Saturday, March 7, 2015

Workplace Reivews are just a zero sum game

so we got our annual mid-terms the other day and I thought about my reviews throughout the years in post-college job as a Paralegal Assistant at Big_Bucks Law Firm 1.0, we had two evaluations per year.  One was a here's how you are doing and the other was For the Money
Corporate America.  At my first

IIRC, the review form was essentially two pages.  Page one was some arbitrary generic questions designed to capture the skillset of multiple positions.  The second page essentially had two questions:

  1. What does so and so do well
  2. What does so and so need improvement on

You can probably guess that most reviewers had more to say for question #2  (the order might even have been reversed).  People tend to try and find something to fill that in because they want to do you a favor and help you improve.  But say something good about you?  well we don't want to lavish the praise for doing your job.

The other flaw as at this job (a law firm) if you screw up big, you're gonna hear about it at run time, not six months later.  So anything that didn't make it to you that way and you didn't hear about until your review there wasn't much you could really do 6 months after the fact.





My first job after G-school was the No-Name Software Company.  My team lead flat out told me that he has to justify a rating above or below a 3 so he is giving me a 3 on everything to avoid paperwork since this one isn't for money.


Tuesday, January 20, 2015

Post Traumatic Stress Disorder

I spent last week in a soft skills class and whenever I take a course like that one, I think about how helpful these tools and tactics would have been at the law firm a lifetime ago.  My mind runs through all the conflicts and arguments and passive-aggressive people I encountered there and how I'd use these techniques to create meaningful resolutions to stupid problems.
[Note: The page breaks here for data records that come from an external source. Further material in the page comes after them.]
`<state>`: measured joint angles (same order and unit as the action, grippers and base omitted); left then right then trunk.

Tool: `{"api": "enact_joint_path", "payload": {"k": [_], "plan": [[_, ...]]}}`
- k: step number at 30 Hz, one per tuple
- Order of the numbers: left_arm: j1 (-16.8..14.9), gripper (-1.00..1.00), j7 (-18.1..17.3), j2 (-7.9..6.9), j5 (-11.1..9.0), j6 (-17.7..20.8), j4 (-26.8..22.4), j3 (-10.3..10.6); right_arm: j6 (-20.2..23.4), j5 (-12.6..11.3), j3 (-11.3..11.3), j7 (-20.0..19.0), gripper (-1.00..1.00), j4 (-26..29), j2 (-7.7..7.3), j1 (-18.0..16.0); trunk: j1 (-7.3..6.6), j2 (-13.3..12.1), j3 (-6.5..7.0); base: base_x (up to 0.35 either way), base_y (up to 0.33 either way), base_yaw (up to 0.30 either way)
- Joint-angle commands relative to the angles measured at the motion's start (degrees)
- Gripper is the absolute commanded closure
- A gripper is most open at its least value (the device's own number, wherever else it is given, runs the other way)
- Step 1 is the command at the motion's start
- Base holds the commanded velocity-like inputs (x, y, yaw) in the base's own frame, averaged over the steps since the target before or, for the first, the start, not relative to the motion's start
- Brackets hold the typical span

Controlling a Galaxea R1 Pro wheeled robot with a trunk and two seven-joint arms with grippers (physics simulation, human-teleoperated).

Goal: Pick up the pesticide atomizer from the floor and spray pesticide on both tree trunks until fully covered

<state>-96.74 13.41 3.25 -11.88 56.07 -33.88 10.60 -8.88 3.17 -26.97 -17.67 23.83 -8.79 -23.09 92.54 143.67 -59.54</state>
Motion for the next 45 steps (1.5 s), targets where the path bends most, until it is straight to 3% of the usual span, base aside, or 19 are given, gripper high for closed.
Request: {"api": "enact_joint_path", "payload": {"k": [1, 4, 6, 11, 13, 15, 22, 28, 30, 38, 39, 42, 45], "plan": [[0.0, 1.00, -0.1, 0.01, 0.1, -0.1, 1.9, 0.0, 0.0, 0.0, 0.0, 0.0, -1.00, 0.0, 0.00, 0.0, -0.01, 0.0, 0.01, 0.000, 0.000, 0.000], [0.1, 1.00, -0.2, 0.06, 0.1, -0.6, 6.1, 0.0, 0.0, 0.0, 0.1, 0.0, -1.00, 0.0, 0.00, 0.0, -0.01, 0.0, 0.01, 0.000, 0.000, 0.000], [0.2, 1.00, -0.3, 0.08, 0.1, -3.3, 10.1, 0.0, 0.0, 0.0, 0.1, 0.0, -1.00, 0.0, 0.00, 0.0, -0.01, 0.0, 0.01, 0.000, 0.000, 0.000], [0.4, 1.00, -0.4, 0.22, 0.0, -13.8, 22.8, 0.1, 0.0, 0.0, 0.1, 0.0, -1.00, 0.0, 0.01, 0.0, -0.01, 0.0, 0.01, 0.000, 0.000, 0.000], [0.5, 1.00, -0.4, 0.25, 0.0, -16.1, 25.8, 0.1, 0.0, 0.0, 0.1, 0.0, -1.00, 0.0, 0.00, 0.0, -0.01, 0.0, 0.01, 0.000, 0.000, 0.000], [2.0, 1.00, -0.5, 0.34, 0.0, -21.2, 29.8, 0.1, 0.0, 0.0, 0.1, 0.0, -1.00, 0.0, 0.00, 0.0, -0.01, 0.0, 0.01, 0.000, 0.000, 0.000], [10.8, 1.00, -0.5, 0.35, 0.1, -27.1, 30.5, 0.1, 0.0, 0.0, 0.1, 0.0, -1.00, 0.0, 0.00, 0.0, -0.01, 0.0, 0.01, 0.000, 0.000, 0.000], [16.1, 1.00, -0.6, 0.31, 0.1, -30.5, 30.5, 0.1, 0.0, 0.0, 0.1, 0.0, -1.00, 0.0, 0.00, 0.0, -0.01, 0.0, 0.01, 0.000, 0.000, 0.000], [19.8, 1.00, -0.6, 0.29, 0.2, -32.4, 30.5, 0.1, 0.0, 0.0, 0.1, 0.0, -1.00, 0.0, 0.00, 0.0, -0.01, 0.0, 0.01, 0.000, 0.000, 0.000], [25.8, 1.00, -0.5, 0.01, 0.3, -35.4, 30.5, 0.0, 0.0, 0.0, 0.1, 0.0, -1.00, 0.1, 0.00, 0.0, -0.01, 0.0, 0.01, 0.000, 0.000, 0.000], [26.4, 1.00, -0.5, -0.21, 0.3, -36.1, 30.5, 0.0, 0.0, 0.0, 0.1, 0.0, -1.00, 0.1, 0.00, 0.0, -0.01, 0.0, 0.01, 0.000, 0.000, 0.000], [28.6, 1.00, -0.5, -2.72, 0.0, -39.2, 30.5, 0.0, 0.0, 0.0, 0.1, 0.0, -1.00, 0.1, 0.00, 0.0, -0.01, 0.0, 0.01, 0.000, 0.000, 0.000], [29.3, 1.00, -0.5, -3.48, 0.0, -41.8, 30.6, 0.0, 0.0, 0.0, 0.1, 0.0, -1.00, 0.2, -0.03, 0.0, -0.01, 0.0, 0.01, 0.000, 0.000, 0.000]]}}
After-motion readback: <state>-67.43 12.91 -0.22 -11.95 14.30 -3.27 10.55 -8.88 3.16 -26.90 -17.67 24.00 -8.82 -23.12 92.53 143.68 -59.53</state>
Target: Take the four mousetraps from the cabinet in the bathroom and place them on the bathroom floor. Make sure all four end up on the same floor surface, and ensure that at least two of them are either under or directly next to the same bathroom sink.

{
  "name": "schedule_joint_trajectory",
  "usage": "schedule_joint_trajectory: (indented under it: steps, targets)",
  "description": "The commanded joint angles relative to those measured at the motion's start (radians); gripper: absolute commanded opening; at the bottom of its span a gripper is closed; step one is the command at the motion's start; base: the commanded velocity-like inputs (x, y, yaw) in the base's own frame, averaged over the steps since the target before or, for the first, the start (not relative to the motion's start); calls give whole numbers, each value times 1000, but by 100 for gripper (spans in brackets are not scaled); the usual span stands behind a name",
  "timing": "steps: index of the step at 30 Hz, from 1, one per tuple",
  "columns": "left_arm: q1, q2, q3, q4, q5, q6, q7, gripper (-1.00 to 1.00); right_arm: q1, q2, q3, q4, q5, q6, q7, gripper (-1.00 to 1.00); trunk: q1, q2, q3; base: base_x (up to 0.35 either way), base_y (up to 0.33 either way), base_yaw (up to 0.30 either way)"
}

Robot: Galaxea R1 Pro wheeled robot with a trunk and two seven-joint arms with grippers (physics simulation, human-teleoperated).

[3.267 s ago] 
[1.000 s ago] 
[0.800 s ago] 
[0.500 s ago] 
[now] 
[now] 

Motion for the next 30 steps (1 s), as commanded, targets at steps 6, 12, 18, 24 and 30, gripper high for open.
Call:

Actually, for sanity purposes, I have to believe that because Big Bucks was so dysfunction and fucked up that these new skills would not have worked quite the way they are meant to and that they would only have lessened the intensity of some conflicts.

Part of the problem, of course, was my youth, inexperience in the workforce and my engineering mind thinking how things could and should be better, not realizing why they couldn't and wouldn't.

Another aspect is that Legal America has its own wacky way of doing things.  There were few defined processes and procedures.  Most things were done on an ad hoc basis and rarely if ever did anyone go back and try to figure out what worked, what didn't and how could we improve things for next time EVEN though we knew there would be a next time.

It didn't help either that the support staff was a mixture of Never_Went_to_College and Didn't Enjoy College so you are threatened by anyone who did. The other part was the majority of the attorneys had no reason to change things because it suited their needs.

There were two types of attorneys at Big Bucks Law Firm 1.0.  Well, there were many types but if I could only put them into two buckets there was the Don Reagan and the Lindsay Pillers type.  The DRs of the world knew they were the boss inside the firm but if they ran into you outside the firm, say in line at the grocery store or movie theatre, they realized you got there first and they waited their turn.  The LPs, however, felt that they were better than you in all facets, that their dominion extended beyond the office and expected you to let them cut in line.

Note: I'm using these as examples to illustrate my point.  the likelihood of bumping into either of them outside the office was extremely low.  Maybe at Marshall Field's during the holidays but otherwise we ran in completely separate circles.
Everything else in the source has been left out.